I was very worried because I imagined Santiago Abascal as vice president of the Government. I spoke with Teresa Rodríguez because I have to deal with her more and she has sometimes asked me to collaborate in campaigns – in fact, I have sent her a video about something about Palestine – and I told her, please, you have to come together. Well, they did one thing that seemed good to me within the complexity of the puzzle that is the unity of the left, and that was to show up only for Cádiz. The fact is that the people of Malaga offered it to me and I agreed to close the list as a symbolic gesture. Oh, and I have a nice anecdote with Yolanda Díaz: when she thanked me, I responded 'so that they call you a Caesarist, that they sneak in a candidate and you don't even notice' (laughs). Election night was amazing because I had come from filming in Tortosa and I got on the plane convinced that when I landed I would be in a different country. I am grateful that Catalonia and Euskadi came to the rescue. So that later the supporters club says that the Catalans... First of all, my opinion regarding the Catalan identity: I know it seems like a good thing talking to you in Barcelona, ​​but I tell you from the bottom of my heart: I love Catalonia. Maybe more specifically Barcelona, ​​because it is what I know best, but I think this city is the most beautiful in the world

Do you like Pedro Sánchez?

He doesn't seem like a left-wing man to me; In that sense, for me the best president of Spain to date has been Zapatero. But I recognize his ability. I think Sánchez has more political astuteness than ideological conviction. Everything that was done on the left in the previous legislature was for Unidas Podemos. And now it will surely be thanks to Sumar. But anyway, the division of the left is the squaring of the circle.

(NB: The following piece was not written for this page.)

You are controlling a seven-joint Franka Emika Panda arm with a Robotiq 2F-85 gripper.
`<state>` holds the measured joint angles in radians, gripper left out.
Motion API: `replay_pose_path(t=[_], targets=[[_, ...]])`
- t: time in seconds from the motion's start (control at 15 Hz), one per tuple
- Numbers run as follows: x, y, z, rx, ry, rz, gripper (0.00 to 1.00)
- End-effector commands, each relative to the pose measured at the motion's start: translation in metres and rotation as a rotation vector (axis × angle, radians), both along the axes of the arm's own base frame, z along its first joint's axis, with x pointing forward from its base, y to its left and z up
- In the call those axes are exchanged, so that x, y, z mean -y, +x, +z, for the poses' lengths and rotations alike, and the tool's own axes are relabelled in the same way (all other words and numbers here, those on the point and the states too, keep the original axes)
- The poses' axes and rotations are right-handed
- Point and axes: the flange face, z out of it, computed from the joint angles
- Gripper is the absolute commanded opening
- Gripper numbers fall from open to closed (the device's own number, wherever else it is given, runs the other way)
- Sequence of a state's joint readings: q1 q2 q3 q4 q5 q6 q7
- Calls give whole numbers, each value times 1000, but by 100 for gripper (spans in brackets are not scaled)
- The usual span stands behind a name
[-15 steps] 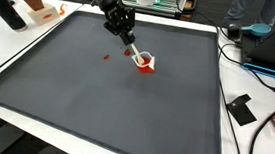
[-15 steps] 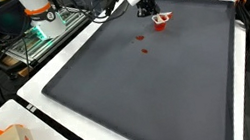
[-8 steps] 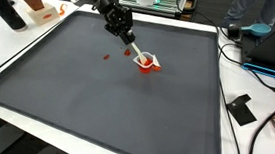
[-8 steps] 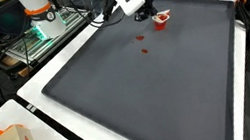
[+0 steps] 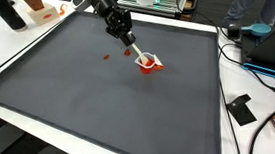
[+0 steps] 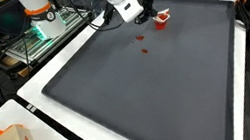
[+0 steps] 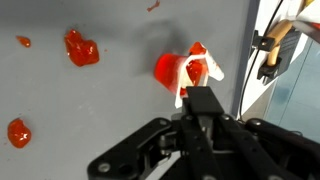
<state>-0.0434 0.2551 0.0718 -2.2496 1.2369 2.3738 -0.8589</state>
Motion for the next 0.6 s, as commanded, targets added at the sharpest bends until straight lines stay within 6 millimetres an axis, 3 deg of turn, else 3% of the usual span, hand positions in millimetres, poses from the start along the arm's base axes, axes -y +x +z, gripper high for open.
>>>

In Spain, bullfighting, automobiles, agriculture, hospitality... Everything is subsidized. What do you feel when the right points you that way?

One of the things that fascinates me most about these times is that on the mobile we have all the universal knowledge, and I feel it almost more like the journalist I was, it is the immediate possibility of contrasting the information. A study by the Spain Film Commission shows that for every euro invested in cinema, two are generated: in direct and indirect jobs, advertising impact, etc. Cinema generates more wealth than spending but there are also 700,000 people who work in the culture of this country and are a strategic sector as a society. Anyway, it's sad but there came a time when I gave up dismantling that hoax.

Do your children with a famous father hesitate at school?

No. Dani has once said it but bah. Ah, Martina, she plays a small role in the movie.